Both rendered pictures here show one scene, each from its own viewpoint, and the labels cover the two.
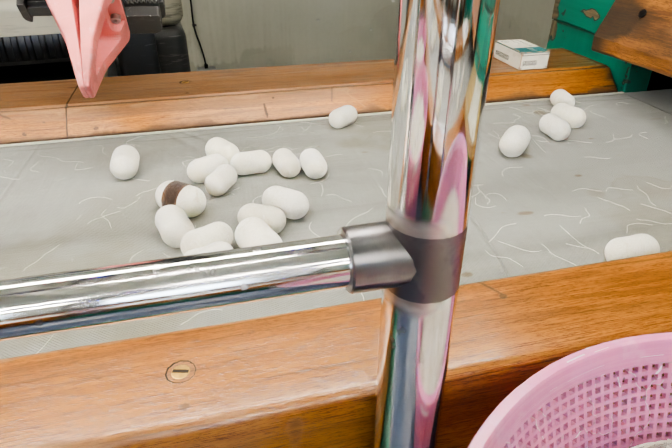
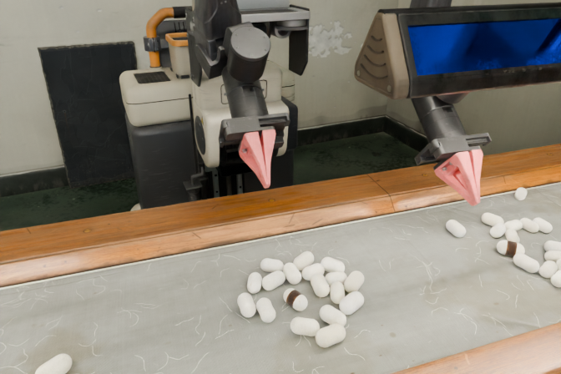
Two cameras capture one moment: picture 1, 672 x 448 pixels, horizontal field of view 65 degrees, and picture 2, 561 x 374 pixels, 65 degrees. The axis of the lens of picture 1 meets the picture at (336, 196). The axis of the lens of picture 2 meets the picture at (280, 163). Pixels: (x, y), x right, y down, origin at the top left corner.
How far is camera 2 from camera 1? 58 cm
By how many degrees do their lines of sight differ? 5
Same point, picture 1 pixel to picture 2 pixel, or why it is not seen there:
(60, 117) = (389, 201)
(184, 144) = (457, 214)
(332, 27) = (323, 81)
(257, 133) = (483, 204)
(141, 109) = (422, 194)
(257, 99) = not seen: hidden behind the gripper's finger
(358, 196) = not seen: outside the picture
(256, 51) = not seen: hidden behind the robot
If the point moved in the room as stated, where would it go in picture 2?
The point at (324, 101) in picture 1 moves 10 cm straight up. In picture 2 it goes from (502, 184) to (513, 136)
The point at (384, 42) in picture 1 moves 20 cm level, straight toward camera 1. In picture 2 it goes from (357, 89) to (362, 98)
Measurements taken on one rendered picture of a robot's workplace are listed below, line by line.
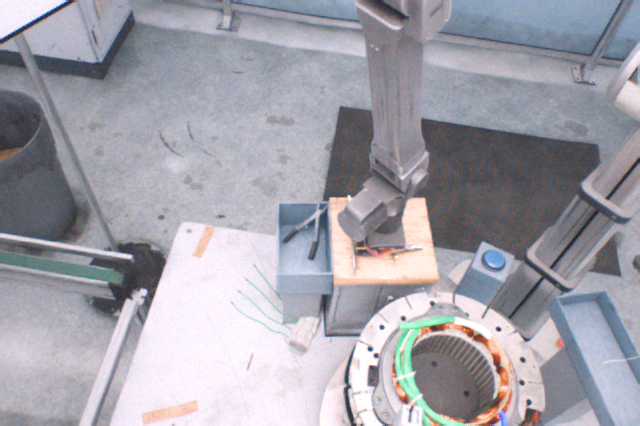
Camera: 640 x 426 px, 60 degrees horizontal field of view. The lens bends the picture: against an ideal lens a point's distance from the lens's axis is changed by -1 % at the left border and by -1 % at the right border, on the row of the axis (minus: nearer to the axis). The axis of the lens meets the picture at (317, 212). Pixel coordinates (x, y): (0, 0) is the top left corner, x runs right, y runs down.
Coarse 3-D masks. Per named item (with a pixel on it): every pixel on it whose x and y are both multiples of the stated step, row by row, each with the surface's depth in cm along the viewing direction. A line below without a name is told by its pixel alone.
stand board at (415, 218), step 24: (336, 216) 112; (408, 216) 113; (336, 240) 109; (408, 240) 110; (432, 240) 110; (336, 264) 106; (360, 264) 106; (384, 264) 107; (408, 264) 107; (432, 264) 107
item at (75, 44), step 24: (96, 0) 256; (120, 0) 284; (48, 24) 256; (72, 24) 254; (96, 24) 263; (120, 24) 289; (0, 48) 273; (48, 48) 269; (72, 48) 266; (96, 48) 268; (72, 72) 281; (96, 72) 278
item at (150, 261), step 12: (132, 240) 227; (120, 252) 224; (132, 252) 224; (144, 252) 224; (156, 252) 225; (96, 264) 220; (108, 264) 220; (144, 264) 221; (156, 264) 222; (144, 276) 218; (156, 276) 219; (144, 288) 215; (156, 288) 216; (96, 300) 211; (108, 300) 212; (120, 300) 212; (108, 312) 209; (120, 312) 209
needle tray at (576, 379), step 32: (576, 320) 107; (608, 320) 106; (576, 352) 100; (608, 352) 103; (544, 384) 115; (576, 384) 104; (608, 384) 100; (544, 416) 117; (576, 416) 116; (608, 416) 93
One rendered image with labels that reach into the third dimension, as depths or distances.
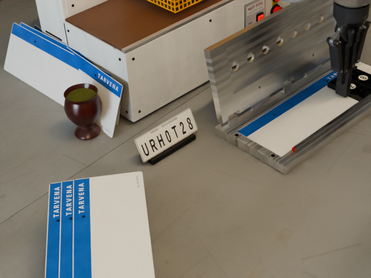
☆ ☆ ☆
Requirement:
Please write the material out again exactly as shown above, minus any pictures.

Result of this exercise:
Both rendered pictures here show one scene, each from its own viewpoint, and the labels cover the two.
Two cameras capture one moment: picture 1, 672 x 448 pixels, horizontal field of view 65 degrees, and picture 2, 561 x 374 pixels, 65 degrees. The axis of the lens of picture 1 meets the picture at (336, 196). The axis of the lens of picture 2 meets the picture at (280, 163). Pixels: (x, y), x right, y down, origin at the top left corner.
How far is camera 2 from camera 1? 58 cm
By how many degrees do their lines of sight differ? 5
Same point, picture 1 pixel to picture 2 pixel, or why it is not seen there:
(60, 117) = (389, 201)
(184, 144) = (457, 214)
(332, 27) = (323, 81)
(257, 133) = (483, 204)
(141, 109) = (422, 194)
(257, 99) = not seen: hidden behind the gripper's finger
(358, 196) = not seen: outside the picture
(256, 51) = not seen: hidden behind the robot
If the point moved in the room as stated, where would it go in picture 2?
The point at (324, 101) in picture 1 moves 10 cm straight up. In picture 2 it goes from (502, 184) to (513, 136)
The point at (384, 42) in picture 1 moves 20 cm level, straight toward camera 1. In picture 2 it goes from (357, 89) to (362, 98)
Measurements taken on one rendered picture of a robot's workplace are listed below, line by line.
Camera: 640 x 426 px, 60 degrees horizontal field of view. The lens bends the picture: against an ideal lens a point's distance from the lens's axis is changed by -1 % at the left border and by -1 % at the right border, on the row of the axis (minus: nearer to the axis). The axis of the lens meets the picture at (317, 212). Pixel coordinates (x, y): (0, 0) is the top left corner, x runs right, y runs down.
Coarse 3-D masks. Per named item (with a pixel on it): every pixel on it whose x and y are both multiples of the stated step, row by row, each with the surface's depth in cm along the viewing direction. A line below without a name is told by its pixel alone.
stand board at (415, 218), step 24: (336, 216) 112; (408, 216) 113; (336, 240) 109; (408, 240) 110; (432, 240) 110; (336, 264) 106; (360, 264) 106; (384, 264) 107; (408, 264) 107; (432, 264) 107
item at (75, 44), step 24: (96, 0) 256; (120, 0) 284; (48, 24) 256; (72, 24) 254; (96, 24) 263; (120, 24) 289; (0, 48) 273; (48, 48) 269; (72, 48) 266; (96, 48) 268; (72, 72) 281; (96, 72) 278
item at (150, 261), step 12: (132, 240) 227; (120, 252) 224; (132, 252) 224; (144, 252) 224; (156, 252) 225; (96, 264) 220; (108, 264) 220; (144, 264) 221; (156, 264) 222; (144, 276) 218; (156, 276) 219; (144, 288) 215; (156, 288) 216; (96, 300) 211; (108, 300) 212; (120, 300) 212; (108, 312) 209; (120, 312) 209
needle tray at (576, 379), step 32: (576, 320) 107; (608, 320) 106; (576, 352) 100; (608, 352) 103; (544, 384) 115; (576, 384) 104; (608, 384) 100; (544, 416) 117; (576, 416) 116; (608, 416) 93
One rendered image with labels that reach into the third dimension, as depths or distances.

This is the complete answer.